Work request:
The number of lines holding "Draw" is all you should give; count them in the records below.

Start of Block

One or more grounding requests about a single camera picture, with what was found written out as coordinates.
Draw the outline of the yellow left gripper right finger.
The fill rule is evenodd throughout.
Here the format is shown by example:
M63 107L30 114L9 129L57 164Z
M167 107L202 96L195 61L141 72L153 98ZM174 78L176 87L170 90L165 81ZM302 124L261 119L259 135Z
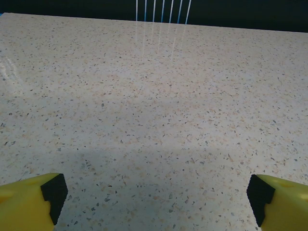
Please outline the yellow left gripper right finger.
M263 231L307 231L307 185L268 175L252 175L247 197Z

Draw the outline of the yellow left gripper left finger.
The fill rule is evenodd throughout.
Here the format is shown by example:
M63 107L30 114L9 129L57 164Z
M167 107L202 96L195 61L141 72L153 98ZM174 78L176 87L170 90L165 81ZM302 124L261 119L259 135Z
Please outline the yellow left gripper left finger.
M68 189L64 174L48 173L0 187L2 231L52 231Z

End of Block

Written solution:
2